Work to complete: Word for word, restate the listing; omit the pictures.

Data segment:
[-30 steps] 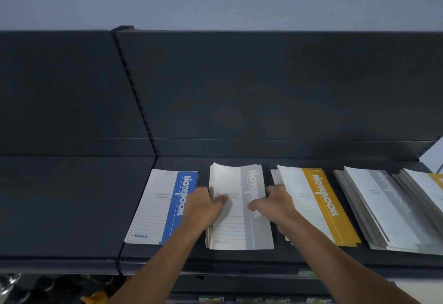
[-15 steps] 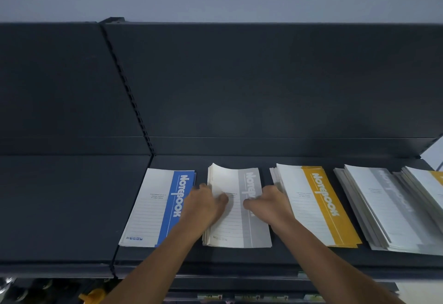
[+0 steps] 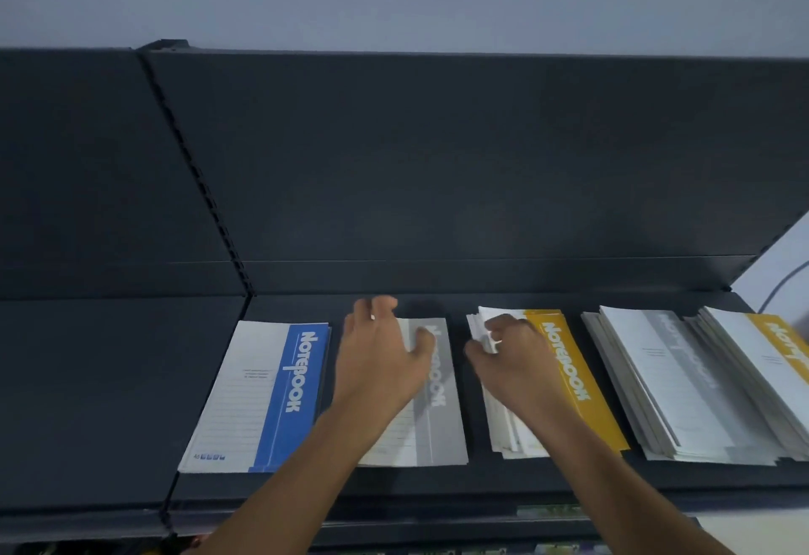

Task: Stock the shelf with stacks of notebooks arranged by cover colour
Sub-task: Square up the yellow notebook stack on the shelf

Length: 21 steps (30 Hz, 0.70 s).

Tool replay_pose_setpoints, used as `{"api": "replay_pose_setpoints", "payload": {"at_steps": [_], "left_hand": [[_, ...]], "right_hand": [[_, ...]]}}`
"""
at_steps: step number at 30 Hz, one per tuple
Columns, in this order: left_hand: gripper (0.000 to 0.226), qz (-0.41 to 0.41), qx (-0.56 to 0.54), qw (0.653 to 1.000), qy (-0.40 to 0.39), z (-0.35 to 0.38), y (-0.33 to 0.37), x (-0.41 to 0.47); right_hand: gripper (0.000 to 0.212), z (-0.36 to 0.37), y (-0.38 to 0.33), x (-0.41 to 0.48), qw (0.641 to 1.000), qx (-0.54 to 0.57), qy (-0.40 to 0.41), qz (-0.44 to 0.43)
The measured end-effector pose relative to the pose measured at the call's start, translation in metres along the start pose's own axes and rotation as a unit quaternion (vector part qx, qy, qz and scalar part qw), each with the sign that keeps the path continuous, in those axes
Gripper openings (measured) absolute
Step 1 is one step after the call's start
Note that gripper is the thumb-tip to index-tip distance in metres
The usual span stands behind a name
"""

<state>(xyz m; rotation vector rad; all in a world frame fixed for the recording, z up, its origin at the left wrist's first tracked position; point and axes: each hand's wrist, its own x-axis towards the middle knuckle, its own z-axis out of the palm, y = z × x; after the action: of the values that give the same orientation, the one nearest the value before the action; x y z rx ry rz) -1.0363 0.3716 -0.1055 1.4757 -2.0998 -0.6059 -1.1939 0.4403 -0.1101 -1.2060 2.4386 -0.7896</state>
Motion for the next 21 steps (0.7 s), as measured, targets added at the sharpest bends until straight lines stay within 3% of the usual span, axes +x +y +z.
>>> {"api": "replay_pose_setpoints", "payload": {"at_steps": [3, 8, 12, 17, 21], "left_hand": [[0.037, -0.022, -0.077, 0.992, -0.098, 0.022, 0.037, -0.005], [0.043, -0.069, -0.012, 0.980, -0.184, 0.077, 0.079, -0.017], [0.046, -0.123, 0.017, 0.975, -0.186, 0.106, 0.091, -0.022], [0.058, -0.235, -0.045, 0.956, -0.169, 0.113, 0.103, -0.016], [0.052, -0.290, -0.104, 0.930, -0.202, 0.112, 0.112, -0.006]], "right_hand": [[0.046, -0.038, 0.038, 0.009, 0.999, -0.013, 0.007, 0.046], [0.028, -0.068, 0.088, 0.020, 0.986, 0.056, -0.085, 0.134], [0.020, -0.069, 0.109, 0.023, 0.955, 0.166, -0.165, 0.183], [0.014, -0.070, 0.116, 0.029, 0.948, 0.184, -0.173, 0.195], [0.013, -0.072, 0.120, 0.033, 0.941, 0.190, -0.199, 0.198]]}}
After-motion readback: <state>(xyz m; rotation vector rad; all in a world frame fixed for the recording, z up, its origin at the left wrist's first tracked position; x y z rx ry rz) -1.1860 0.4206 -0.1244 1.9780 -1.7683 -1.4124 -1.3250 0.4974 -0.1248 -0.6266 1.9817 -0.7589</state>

Exercise response:
[-30 steps] 
[-15 steps] 
[+0 steps] 

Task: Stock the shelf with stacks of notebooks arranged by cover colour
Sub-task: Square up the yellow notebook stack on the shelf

Length: 21 steps (30 Hz, 0.70 s).

Tool replay_pose_setpoints, used as `{"api": "replay_pose_setpoints", "payload": {"at_steps": [_], "left_hand": [[_, ...]], "right_hand": [[_, ...]]}}`
"""
at_steps: step number at 30 Hz, one per tuple
Columns, in this order: left_hand: gripper (0.000 to 0.226), qz (-0.41 to 0.41), qx (-0.56 to 0.54), qw (0.653 to 1.000), qy (-0.40 to 0.39), z (-0.35 to 0.38), y (-0.33 to 0.37), x (-0.41 to 0.47); right_hand: gripper (0.000 to 0.212), z (-0.36 to 0.37), y (-0.38 to 0.33), x (-0.41 to 0.48), qw (0.641 to 1.000), qx (-0.54 to 0.57), qy (-0.40 to 0.41), qz (-0.44 to 0.43)
The measured end-effector pose relative to the pose measured at the call's start, translation in metres along the start pose's own axes and rotation as a unit quaternion (vector part qx, qy, qz and scalar part qw), each with the sign that keeps the path continuous, in those axes
Gripper openings (measured) absolute
Step 1 is one step after the call's start
Note that gripper is the thumb-tip to index-tip distance in metres
The usual span stands behind a name
"""

<state>(xyz m; rotation vector rad; all in a world frame fixed for the recording, z up, its origin at the left wrist's first tracked position; point and axes: each hand's wrist, its own x-axis towards the middle knuckle, its own z-axis out of the palm, y = z × x; after the action: of the values that give the same orientation, the one nearest the value before the action; x y z rx ry rz) -1.0363 0.3716 -0.1055 1.4757 -2.0998 -0.6059 -1.1939 0.4403 -0.1101 -1.2060 2.4386 -0.7896</state>
Motion for the next 21 steps (0.7 s), as measured, targets added at the sharpest bends until straight lines stay within 3% of the usual span, axes +x +y +z.
>>> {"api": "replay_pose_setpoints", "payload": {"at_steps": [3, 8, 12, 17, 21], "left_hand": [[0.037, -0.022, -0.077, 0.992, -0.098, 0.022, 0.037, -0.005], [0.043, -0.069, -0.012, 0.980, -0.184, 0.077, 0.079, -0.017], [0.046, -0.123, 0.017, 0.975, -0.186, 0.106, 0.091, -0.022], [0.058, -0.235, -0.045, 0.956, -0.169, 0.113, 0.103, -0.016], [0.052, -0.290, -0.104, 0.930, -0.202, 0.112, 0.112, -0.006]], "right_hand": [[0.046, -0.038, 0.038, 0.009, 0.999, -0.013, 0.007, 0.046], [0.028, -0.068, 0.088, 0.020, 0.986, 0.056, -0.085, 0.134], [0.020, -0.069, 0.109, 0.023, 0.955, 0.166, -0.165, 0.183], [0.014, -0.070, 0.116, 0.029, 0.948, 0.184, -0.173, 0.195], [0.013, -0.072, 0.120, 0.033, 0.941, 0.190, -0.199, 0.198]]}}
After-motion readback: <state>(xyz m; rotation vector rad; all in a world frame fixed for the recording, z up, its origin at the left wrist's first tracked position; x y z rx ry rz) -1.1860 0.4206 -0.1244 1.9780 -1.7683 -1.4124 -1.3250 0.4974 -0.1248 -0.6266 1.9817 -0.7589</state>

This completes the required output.